W kwestiach interesujących dla nas, Romney wypomniał Obamie, że pozostawił sojuszników na łasce Putina, mówiąc o wycofaniu się Obamy z projektu budowy  tarczy antyrakietowej w Polsce. Wypomniał też Obamie jego wyznanie w politycznej alkowie do prezydenta Rosji (kiedy myślał, że są wyłączone mikrofony), żeby poprosił Putina o cierpliwość w okresie amerykańskiej kampanii wyborczej, później obiecując większą „elastyczność”.

Jednocześnie trzeba pamiętać, że Obama jest dalej Naczelnym Wodzem i Prezydentem supermocarstwa i ma ciągle w rękawie kilka znaczonych kart i kilkanaście dni do dyspozycji. 
 
Ktoś powiedział, że grupa facetów z wielbłądem, poruszająca się po pustyni, gdzieś na Saharze, jeszcze nie wie, że została wyselekcjonowana przez operatorów dronu mszczącego zamordowanie ambasadora USA w Libii.  Innym scenariuszem byłoby ogłoszenie przełomu w rozmowach nuklearnych z Iranem.  Wyborca mógłby to kupić...
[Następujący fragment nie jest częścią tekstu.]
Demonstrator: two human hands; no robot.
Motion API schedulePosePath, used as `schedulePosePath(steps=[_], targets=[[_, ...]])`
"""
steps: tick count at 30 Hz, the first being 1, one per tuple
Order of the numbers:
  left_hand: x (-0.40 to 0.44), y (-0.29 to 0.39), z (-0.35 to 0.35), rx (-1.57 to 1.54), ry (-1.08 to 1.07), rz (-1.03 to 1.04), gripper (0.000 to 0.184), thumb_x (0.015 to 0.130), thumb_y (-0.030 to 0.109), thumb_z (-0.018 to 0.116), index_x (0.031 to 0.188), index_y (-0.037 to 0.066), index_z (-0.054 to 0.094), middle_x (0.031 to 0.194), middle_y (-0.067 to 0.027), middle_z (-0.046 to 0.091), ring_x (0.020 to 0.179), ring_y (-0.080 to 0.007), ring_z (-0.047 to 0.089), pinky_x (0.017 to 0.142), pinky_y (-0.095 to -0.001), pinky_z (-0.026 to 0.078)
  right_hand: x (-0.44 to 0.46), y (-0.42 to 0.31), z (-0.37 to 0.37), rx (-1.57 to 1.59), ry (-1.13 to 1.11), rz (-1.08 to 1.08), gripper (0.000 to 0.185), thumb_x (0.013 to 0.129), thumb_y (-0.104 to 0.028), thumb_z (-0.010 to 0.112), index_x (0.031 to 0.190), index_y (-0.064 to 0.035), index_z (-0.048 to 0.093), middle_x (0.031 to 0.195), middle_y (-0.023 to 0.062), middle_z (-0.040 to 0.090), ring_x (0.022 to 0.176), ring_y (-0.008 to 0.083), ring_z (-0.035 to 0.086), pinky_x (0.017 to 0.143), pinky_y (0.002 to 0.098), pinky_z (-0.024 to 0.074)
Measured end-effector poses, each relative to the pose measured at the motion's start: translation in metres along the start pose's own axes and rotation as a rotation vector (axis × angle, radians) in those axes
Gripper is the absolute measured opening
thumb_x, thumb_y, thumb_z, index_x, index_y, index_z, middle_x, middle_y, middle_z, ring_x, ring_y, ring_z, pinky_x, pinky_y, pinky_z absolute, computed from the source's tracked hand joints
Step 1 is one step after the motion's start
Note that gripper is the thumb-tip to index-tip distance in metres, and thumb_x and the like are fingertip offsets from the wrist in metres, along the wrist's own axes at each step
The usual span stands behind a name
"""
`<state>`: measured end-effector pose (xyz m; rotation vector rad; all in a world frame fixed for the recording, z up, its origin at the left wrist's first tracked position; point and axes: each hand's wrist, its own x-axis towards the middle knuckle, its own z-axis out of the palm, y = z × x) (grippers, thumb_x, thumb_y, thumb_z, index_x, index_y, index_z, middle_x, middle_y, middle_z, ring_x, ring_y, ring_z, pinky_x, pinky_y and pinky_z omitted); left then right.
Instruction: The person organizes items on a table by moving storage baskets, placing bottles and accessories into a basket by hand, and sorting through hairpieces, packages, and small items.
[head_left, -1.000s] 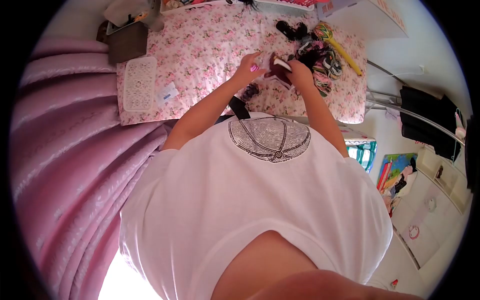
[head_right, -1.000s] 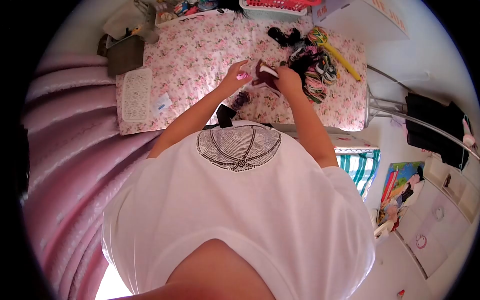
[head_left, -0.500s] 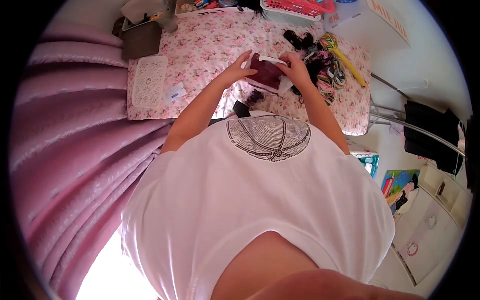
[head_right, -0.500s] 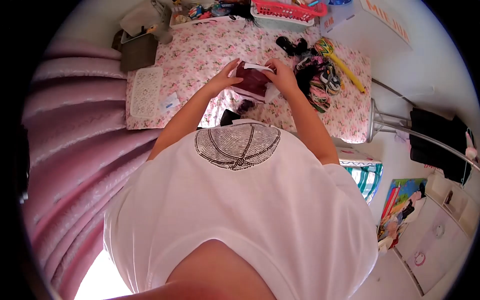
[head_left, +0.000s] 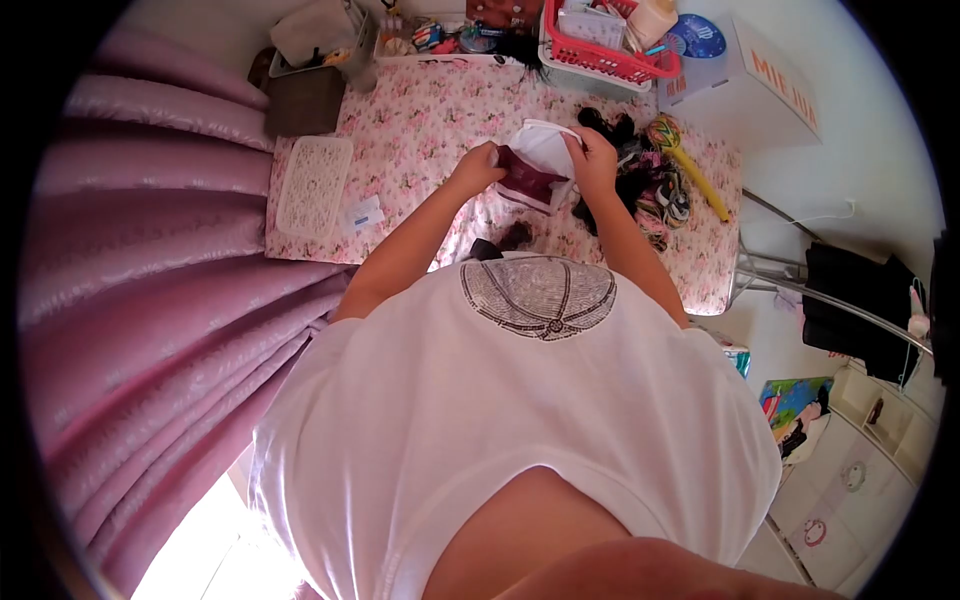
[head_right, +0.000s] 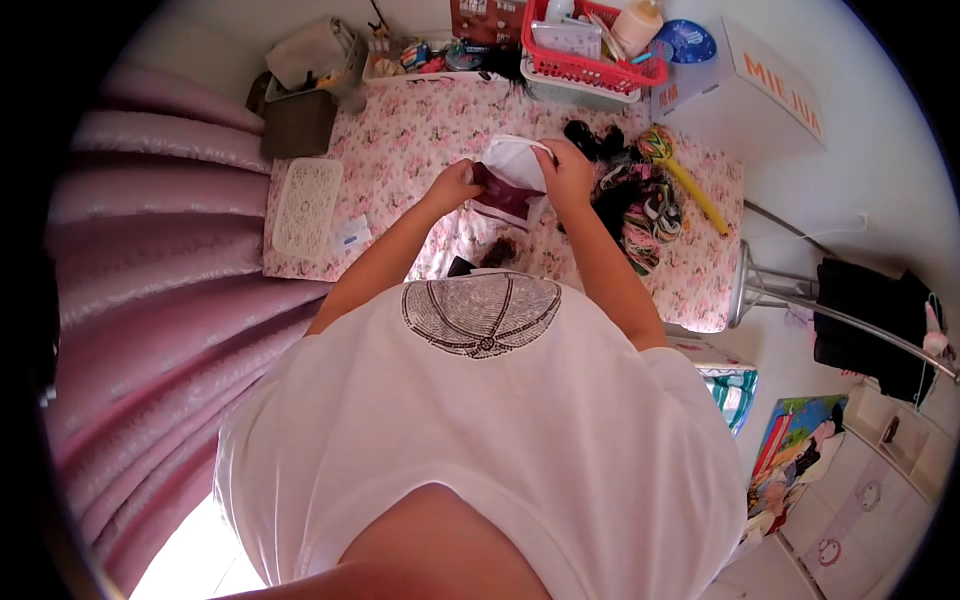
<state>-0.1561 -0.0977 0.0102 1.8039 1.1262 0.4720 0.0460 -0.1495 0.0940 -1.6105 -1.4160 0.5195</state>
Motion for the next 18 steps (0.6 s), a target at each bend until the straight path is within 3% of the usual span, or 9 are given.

Tak naprawdę to nie trzeba się zbytnio gimnastykować i uganiać za najnowszymi sondażami, wystarczy przełączyć na stację MSNBC i posłuchać czy Chris Mathews mówi już o rosnącym rasiźmie.  Jesli tak, to będzie to oznaczało, że Obama jest naprawdę w wielkich  kłopotach...

Jacek K. Matysiak

Domyślny avatar

Właśnie drony to jaskółka nowego morderczego świata, który nadchodzi, przeczytaj sobie drugą część "Następne 100 lat" George'a Friedman'a, z San Antonio, Texas. On przepowiada następne generacje broni, które "silny" rząd, wykorzysta również przeciw swoim nie zorganizowanym obywatelom. Pozdrawiam. Jacek.